- **Your instructions**:
In full and without error, repeat the entries below.

--------------------------------

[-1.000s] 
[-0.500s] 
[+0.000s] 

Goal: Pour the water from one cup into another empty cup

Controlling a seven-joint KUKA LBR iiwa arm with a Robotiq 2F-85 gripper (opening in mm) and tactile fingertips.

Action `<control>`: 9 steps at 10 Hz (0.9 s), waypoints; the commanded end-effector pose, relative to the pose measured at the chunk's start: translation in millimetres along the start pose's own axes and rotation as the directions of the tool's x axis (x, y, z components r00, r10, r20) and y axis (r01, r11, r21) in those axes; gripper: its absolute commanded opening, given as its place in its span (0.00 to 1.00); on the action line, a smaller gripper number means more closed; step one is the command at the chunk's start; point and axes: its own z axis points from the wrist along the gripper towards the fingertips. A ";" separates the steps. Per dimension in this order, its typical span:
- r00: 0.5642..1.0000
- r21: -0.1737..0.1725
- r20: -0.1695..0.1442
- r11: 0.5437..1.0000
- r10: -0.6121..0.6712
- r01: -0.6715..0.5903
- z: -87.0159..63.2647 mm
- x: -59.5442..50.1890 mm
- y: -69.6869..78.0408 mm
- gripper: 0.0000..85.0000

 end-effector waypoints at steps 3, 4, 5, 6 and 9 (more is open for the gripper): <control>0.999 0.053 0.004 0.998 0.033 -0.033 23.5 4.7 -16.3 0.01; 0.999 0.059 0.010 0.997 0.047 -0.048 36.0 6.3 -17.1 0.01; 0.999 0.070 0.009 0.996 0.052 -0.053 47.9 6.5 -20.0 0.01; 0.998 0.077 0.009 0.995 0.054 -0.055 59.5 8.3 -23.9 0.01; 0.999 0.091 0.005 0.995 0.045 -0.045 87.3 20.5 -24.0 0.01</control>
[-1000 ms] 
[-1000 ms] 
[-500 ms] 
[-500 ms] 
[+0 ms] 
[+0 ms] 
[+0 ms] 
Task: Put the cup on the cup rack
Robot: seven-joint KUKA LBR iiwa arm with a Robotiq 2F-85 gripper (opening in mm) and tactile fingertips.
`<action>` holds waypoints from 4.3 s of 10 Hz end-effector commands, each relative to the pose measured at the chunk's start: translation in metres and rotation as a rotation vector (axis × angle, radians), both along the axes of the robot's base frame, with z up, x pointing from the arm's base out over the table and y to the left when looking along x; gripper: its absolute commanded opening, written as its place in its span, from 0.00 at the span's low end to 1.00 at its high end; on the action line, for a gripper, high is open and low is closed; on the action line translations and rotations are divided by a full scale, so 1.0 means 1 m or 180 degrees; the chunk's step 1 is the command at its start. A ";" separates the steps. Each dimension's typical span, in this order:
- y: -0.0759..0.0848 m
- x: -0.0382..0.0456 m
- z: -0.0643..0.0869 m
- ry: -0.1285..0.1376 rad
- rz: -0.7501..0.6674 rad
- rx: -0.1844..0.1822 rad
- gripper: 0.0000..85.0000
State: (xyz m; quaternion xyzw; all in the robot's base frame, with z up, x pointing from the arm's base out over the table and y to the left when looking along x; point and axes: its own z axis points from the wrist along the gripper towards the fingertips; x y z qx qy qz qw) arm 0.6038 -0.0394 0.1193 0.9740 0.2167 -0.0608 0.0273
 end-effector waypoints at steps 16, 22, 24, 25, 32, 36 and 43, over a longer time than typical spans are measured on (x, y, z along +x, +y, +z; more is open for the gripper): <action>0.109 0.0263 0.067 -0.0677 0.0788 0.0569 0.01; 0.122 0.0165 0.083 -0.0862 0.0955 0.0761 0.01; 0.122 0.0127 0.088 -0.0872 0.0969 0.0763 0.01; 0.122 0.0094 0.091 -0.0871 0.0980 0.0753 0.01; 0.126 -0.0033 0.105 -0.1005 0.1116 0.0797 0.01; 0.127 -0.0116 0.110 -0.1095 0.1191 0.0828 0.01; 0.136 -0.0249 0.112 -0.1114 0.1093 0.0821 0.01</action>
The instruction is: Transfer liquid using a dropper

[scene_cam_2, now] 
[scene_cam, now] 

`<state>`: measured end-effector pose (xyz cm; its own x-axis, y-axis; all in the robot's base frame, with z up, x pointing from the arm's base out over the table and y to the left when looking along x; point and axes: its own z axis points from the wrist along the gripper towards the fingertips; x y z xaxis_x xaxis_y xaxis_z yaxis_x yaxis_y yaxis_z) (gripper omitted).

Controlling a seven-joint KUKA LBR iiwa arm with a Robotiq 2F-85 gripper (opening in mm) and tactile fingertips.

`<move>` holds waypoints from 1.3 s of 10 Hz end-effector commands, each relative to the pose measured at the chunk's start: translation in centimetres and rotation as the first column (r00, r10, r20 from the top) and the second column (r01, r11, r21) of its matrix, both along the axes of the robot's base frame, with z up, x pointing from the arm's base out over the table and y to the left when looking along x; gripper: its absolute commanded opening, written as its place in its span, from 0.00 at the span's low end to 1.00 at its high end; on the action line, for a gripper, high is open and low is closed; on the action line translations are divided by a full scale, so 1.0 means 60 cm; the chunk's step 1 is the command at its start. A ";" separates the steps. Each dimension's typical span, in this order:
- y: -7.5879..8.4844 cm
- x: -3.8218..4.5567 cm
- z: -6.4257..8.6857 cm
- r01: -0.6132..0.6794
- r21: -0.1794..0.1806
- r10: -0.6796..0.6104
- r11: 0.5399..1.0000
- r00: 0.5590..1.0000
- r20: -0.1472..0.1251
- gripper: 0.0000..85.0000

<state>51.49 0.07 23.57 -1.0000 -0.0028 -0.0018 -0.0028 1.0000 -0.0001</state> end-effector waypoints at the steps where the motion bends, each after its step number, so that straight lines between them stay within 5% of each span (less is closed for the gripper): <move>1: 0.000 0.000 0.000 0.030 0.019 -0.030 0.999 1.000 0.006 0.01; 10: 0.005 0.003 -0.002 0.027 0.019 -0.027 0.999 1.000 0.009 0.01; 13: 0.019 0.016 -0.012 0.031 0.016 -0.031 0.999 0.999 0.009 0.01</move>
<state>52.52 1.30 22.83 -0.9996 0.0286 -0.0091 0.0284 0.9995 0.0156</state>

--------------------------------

- **Result for this task**:
[-1.000s] 
[-0.500s] 
[+0.000s] 

Goal: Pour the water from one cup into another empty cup

Controlling a seven-joint KUKA LBR iiwa arm with a Robotiq 2F-85 gripper (opening in mm) and tactile fingertips.

Action `<control>`: 9 steps at 10 Hz (0.9 s), waypoints; the commanded end-effector pose, relative to the pose measured at the chunk's start: translation in millimetres along the start pose's own axes and rotation as the directions of the tool's x axis (x, y, z components r00, r10, r20) and y axis (r01, r11, r21) in those axes; gripper: its absolute commanded opening, given as its place in its span (0.00 to 1.00); on the action line, a smaller gripper number means more closed; step one is the command at the chunk's start; point and axes: its own z axis points from the wrist along the gripper towards the fingertips. A ";" separates the steps. Per dimension in this order, its typical span:
- r00: 0.5642..1.0000
- r21: -0.1737..0.1725
- r20: -0.1695..0.1442
- r11: 0.5437..1.0000
- r10: -0.6121..0.6712
- r01: -0.6715..0.5903
- z: -87.0159..63.2647 mm
- x: -59.5442..50.1890 mm
- y: -69.6869..78.0408 mm
- gripper: 0.0000..85.0000

 end-effector waypoints at steps 3, 4, 5, 6 and 9 (more is open for the gripper): <control>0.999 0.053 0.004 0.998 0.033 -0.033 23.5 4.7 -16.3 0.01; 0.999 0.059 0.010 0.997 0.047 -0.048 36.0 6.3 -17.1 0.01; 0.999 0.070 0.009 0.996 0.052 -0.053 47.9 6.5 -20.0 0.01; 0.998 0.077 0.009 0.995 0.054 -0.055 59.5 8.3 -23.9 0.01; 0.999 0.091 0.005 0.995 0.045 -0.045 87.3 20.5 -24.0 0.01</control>
[-1000 ms] 
[-1000 ms] 
[-500 ms] 
[-500 ms] 
[+0 ms] 
[+0 ms] 
[+0 ms] 
Task: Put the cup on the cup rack
Robot: seven-joint KUKA LBR iiwa arm with a Robotiq 2F-85 gripper (opening in mm) and tactile fingertips.
`<action>` holds waypoints from 4.3 s of 10 Hz end-effector commands, each relative to the pose measured at the chunk's start: translation in metres and rotation as a rotation vector (axis × angle, radians), both along the axes of the robot's base frame, with z up, x pointing from the arm's base out over the table and y to the left when looking along x; gripper: its absolute commanded opening, written as its place in its span, from 0.00 at the span's low end to 1.00 at its high end; on the action line, for a gripper, high is open and low is closed; on the action line translations and rotations are divided by a full scale, so 1.0 means 1 m or 180 degrees; the chunk's step 1 is the command at its start. A ";" separates the steps. Each dimension's typical span, in this order:
- y: -0.0759..0.0848 m
- x: -0.0382..0.0456 m
- z: -0.0643..0.0869 m
- ry: -0.1285..0.1376 rad
- rz: -0.7501..0.6674 rad
- rx: -0.1844..0.1822 rad
- gripper: 0.0000..85.0000
State: (xyz m; quaternion xyzw; all in the robot's base frame, with z up, x pointing from the arm's base out over the table and y to the left when looking along x; point and axes: its own z axis points from the wrist along the gripper towards the fingertips; x y z qx qy qz qw) arm 0.6038 -0.0394 0.1193 0.9740 0.2167 -0.0608 0.0273
 end-effector waypoints at steps 16, 22, 24, 25, 32, 36 and 43, over a longer time than typical spans are measured on (x, y, z along +x, +y, +z; more is open for the gripper): <action>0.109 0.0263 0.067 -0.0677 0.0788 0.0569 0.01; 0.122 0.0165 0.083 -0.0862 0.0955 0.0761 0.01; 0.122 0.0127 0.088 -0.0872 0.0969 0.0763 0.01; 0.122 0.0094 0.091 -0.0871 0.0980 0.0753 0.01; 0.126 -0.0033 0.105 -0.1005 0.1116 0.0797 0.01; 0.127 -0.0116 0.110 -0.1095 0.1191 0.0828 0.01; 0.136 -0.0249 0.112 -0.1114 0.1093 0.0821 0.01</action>
The instruction is: Transfer liquid using a dropper

[scene_cam_2, now] 
[scene_cam, now] 

`<state>`: measured end-effector pose (xyz cm; its own x-axis, y-axis; all in the robot's base frame, with z up, x pointing from the arm's base out over the table and y to the left when looking along x; point and axes: its own z axis points from the wrist along the gripper towards the fingertips; x y z xaxis_x xaxis_y xaxis_z yaxis_x yaxis_y yaxis_z) (gripper omitted).

Controlling a seven-joint KUKA LBR iiwa arm with a Robotiq 2F-85 gripper (opening in mm) and tactile fingertips.

`<move>` holds waypoints from 1.3 s of 10 Hz end-effector commands, each relative to the pose measured at the chunk's start: translation in centimetres and rotation as the first column (r00, r10, r20 from the top) and the second column (r01, r11, r21) of its matrix, both along the axes of the robot's base frame, with z up, x pointing from the arm's base out over the table and y to the left when looking along x; gripper: its absolute commanded opening, written as its place in its span, from 0.00 at the span's low end to 1.00 at its high end; on the action line, for a gripper, high is open and low is closed; on the action line translations are divided by a full scale, so 1.0 means 60 cm; the chunk's step 1 is the command at its start. A ";" separates the steps. Each dimension's typical span, in this order:
- y: -7.5879..8.4844 cm
- x: -3.8218..4.5567 cm
- z: -6.4257..8.6857 cm
- r01: -0.6132..0.6794
- r21: -0.1794..0.1806
- r10: -0.6796..0.6104
- r11: 0.5399..1.0000
- r00: 0.5590..1.0000
- r20: -0.1472..0.1251
- gripper: 0.0000..85.0000

<state>51.49 0.07 23.57 -1.0000 -0.0028 -0.0018 -0.0028 1.0000 -0.0001</state> end-effector waypoints at the steps where the motion bends, each after its step number, so that straight lines between them stay within 5% of each span (less is closed for the gripper): <move>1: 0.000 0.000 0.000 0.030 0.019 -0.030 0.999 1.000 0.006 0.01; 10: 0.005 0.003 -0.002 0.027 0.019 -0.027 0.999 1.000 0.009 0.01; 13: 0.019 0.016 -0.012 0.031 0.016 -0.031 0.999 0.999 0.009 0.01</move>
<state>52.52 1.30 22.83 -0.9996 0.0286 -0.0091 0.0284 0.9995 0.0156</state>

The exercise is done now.